++++ Input material ++++

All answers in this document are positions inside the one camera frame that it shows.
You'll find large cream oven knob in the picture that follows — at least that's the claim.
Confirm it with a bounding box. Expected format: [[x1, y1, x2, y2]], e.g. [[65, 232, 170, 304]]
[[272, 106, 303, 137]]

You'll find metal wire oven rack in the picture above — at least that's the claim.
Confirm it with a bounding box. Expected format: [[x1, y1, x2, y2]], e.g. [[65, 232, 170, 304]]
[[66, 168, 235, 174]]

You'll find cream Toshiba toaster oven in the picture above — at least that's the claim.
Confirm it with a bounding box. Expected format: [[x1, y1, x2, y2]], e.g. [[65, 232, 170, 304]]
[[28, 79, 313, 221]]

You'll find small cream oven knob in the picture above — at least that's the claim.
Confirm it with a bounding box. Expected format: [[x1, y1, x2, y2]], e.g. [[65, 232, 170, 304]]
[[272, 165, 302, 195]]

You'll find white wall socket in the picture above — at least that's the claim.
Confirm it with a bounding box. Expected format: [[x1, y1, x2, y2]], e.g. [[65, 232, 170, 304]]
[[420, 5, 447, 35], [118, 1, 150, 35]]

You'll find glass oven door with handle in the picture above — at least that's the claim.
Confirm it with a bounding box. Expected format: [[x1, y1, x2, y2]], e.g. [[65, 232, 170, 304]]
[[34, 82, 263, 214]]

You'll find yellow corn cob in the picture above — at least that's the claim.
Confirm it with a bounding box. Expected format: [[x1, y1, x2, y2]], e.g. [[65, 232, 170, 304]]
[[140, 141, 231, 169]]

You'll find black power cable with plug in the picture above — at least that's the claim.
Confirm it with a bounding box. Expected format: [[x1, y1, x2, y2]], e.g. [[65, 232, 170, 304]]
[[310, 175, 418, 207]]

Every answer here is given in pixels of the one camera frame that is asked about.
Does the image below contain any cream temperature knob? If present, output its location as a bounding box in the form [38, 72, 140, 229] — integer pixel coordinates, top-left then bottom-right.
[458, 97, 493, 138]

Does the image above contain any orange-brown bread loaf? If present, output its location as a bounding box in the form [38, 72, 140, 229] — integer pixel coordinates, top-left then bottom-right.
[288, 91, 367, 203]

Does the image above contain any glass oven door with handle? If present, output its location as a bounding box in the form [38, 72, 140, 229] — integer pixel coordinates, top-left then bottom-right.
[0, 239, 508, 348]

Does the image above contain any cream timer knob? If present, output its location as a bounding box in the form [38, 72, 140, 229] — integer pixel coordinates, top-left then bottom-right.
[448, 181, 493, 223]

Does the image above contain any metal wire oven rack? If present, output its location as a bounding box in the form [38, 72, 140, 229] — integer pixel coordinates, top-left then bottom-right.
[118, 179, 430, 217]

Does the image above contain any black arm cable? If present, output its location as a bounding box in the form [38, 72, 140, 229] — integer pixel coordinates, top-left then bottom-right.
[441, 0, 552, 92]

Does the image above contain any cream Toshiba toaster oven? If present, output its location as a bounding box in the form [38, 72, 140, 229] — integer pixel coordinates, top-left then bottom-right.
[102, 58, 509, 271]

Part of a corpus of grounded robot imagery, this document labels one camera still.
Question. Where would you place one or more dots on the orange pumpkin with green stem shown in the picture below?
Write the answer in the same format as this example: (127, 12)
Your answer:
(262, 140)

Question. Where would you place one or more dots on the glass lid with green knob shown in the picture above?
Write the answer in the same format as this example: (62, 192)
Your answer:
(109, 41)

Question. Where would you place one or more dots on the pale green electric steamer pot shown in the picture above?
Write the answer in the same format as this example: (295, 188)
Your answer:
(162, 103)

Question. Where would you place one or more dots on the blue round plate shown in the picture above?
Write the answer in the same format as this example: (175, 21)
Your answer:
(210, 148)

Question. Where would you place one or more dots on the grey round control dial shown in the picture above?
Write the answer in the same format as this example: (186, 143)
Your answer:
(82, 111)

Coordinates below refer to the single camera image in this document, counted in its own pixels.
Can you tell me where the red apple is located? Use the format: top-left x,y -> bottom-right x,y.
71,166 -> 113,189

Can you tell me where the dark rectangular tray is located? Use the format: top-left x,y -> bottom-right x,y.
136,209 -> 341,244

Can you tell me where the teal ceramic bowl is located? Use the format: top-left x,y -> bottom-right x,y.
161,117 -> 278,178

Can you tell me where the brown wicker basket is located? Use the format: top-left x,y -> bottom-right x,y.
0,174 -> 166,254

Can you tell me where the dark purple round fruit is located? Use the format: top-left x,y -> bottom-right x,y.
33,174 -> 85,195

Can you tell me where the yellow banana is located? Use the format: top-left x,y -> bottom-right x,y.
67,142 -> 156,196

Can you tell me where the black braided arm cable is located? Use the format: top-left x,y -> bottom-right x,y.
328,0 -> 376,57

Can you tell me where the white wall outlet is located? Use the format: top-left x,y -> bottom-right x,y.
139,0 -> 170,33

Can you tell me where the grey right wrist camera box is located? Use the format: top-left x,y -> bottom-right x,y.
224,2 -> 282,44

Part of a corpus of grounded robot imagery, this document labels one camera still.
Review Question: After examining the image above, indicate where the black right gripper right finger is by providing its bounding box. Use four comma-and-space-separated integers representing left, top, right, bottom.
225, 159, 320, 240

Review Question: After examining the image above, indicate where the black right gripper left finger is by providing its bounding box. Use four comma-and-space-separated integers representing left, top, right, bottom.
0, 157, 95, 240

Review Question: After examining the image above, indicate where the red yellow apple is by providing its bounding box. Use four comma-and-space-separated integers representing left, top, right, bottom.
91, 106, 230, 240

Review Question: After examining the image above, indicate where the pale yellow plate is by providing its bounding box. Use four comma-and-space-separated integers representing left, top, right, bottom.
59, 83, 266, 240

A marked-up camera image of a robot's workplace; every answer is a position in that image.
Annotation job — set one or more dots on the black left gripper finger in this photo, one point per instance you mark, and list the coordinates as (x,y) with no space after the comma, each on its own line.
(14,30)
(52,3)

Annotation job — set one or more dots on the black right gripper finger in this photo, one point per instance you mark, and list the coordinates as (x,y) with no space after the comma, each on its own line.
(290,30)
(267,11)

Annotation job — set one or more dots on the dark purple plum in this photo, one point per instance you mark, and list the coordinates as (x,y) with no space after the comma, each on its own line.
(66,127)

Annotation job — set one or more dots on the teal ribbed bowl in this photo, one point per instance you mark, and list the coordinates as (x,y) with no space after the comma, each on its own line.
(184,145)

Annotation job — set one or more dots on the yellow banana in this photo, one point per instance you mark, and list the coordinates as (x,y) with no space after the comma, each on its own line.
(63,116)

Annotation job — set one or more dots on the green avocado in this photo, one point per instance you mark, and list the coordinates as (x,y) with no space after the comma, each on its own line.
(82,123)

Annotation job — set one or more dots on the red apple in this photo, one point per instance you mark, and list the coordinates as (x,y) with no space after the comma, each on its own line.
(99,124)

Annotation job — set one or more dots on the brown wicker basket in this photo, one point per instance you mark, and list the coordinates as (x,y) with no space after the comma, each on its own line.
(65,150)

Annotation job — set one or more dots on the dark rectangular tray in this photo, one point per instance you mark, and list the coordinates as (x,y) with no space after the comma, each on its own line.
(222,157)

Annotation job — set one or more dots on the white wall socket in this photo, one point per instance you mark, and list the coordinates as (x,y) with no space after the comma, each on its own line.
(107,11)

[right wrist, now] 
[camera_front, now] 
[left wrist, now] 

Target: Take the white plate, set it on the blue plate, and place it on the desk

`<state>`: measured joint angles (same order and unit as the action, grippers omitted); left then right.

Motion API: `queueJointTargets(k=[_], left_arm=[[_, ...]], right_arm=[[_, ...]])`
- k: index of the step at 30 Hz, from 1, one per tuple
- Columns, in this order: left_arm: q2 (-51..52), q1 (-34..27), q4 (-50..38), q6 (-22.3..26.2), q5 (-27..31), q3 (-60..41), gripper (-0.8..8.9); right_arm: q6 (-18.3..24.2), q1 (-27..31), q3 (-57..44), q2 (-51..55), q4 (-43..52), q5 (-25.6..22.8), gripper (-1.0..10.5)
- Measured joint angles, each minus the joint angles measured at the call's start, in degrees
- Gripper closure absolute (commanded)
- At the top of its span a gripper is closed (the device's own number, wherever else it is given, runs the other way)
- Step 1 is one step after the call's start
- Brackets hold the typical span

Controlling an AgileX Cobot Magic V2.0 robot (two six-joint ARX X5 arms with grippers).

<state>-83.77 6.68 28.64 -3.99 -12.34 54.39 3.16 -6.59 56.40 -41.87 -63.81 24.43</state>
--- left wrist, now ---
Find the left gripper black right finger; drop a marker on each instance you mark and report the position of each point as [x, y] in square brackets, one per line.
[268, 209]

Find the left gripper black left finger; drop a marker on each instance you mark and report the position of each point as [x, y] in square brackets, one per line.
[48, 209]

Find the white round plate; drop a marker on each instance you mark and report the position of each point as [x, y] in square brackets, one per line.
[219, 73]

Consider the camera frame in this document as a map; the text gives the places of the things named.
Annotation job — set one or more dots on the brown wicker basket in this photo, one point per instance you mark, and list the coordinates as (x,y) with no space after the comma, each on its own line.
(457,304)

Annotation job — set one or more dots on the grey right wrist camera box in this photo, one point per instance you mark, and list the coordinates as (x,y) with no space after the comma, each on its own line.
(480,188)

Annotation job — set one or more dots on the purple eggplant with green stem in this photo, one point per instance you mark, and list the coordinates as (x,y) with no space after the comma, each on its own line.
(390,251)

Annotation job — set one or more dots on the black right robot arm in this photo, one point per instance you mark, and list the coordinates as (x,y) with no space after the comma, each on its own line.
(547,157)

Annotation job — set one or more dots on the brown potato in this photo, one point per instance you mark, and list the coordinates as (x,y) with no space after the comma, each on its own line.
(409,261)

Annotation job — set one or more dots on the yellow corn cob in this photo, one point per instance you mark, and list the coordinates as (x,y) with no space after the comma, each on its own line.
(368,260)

++++
++++ Input material ++++

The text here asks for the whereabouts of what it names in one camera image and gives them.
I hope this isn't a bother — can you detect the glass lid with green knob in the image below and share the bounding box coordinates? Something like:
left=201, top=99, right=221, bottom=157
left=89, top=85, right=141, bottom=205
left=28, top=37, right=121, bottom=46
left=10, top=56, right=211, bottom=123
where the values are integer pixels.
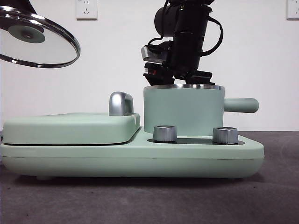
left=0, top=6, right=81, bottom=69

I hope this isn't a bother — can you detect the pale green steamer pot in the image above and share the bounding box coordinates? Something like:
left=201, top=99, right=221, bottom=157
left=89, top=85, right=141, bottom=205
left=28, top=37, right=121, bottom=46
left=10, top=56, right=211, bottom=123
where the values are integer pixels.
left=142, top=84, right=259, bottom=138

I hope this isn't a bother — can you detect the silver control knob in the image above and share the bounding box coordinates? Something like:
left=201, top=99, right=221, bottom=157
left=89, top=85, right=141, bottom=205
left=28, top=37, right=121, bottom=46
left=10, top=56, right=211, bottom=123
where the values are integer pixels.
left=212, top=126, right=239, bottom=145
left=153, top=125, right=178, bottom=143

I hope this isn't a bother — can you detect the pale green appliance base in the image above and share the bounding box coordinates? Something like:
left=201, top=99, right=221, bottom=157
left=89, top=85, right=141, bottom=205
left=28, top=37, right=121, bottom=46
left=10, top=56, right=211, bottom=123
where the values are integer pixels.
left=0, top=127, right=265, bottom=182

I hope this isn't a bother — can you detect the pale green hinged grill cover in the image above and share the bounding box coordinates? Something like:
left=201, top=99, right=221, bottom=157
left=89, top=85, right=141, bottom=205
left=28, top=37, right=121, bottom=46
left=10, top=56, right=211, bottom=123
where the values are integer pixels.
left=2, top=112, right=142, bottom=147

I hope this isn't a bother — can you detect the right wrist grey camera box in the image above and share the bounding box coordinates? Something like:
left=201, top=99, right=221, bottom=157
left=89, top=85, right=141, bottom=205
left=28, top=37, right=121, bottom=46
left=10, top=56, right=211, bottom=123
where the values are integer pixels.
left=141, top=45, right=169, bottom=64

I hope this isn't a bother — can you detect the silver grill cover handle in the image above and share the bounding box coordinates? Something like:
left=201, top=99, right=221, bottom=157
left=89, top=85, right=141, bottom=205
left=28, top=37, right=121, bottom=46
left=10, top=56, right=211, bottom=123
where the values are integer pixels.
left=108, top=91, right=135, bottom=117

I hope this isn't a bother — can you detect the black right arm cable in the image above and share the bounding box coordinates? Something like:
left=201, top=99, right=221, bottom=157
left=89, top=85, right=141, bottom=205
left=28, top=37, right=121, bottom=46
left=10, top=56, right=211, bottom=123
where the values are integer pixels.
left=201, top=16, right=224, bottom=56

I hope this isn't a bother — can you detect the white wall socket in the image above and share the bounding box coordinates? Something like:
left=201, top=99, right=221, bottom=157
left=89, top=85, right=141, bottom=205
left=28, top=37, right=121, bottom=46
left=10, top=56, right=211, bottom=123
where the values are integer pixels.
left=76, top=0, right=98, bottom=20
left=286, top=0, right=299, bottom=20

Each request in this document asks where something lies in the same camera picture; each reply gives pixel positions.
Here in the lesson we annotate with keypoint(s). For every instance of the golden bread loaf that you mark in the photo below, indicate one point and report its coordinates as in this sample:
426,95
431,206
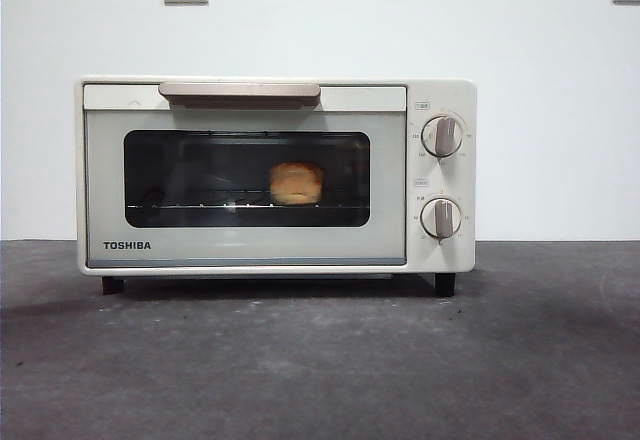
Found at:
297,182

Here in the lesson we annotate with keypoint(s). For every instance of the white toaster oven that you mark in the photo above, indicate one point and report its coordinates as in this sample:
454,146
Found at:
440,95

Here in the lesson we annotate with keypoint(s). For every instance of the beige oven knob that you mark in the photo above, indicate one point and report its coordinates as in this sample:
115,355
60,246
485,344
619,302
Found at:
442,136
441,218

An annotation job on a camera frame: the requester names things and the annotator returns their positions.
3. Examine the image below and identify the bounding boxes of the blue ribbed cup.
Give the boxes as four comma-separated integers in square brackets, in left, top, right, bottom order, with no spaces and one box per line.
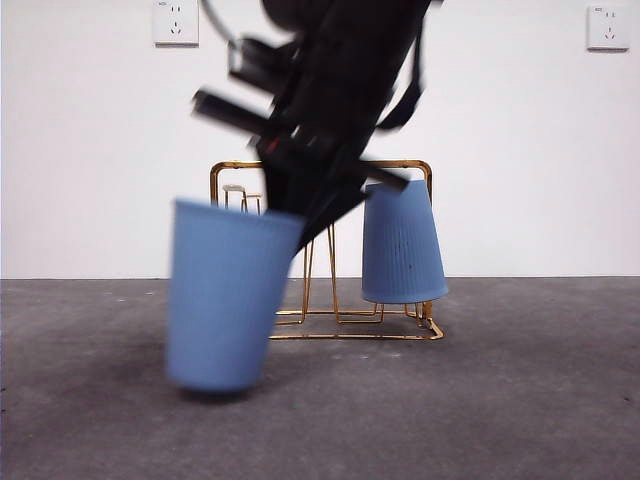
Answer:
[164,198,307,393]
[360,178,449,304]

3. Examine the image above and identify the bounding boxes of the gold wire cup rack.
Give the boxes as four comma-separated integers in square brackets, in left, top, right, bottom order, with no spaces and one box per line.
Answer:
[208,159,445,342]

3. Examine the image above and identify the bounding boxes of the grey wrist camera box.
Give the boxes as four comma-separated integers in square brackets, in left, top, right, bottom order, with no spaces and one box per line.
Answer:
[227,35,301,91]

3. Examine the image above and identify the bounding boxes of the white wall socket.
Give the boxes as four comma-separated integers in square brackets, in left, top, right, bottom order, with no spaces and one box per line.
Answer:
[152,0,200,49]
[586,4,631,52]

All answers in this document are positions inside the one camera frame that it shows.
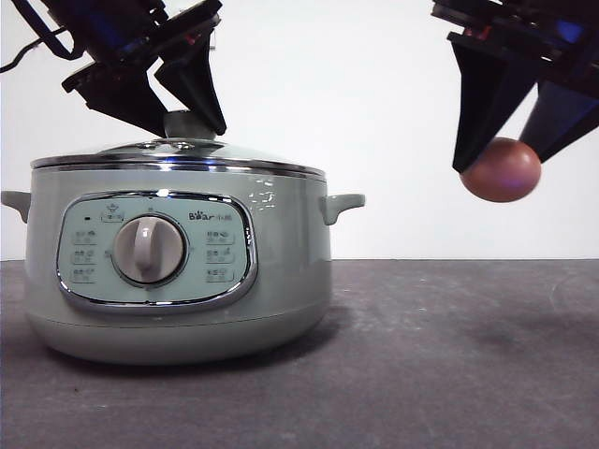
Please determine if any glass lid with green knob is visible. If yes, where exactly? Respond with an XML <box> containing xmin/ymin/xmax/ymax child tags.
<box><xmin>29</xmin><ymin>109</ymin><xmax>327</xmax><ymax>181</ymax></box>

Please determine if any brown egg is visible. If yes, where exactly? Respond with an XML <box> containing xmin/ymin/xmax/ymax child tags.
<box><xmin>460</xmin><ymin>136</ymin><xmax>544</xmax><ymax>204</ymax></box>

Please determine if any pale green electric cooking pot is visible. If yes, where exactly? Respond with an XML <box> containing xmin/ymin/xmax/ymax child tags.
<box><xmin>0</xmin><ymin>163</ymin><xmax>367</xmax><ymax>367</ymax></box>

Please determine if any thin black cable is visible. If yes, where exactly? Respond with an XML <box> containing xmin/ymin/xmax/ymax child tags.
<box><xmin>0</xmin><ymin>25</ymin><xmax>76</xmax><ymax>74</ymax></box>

++++

Exercise brief – Scan the material for lines with the word "grippers", and copy each line you find.

Reply –
`<state>`: measured joint angles (same order and unit as the action, grippers omitted); left then right.
Controlling an AgileX Cobot Magic V2.0 robot (two six-joint ARX X5 arms with grippers).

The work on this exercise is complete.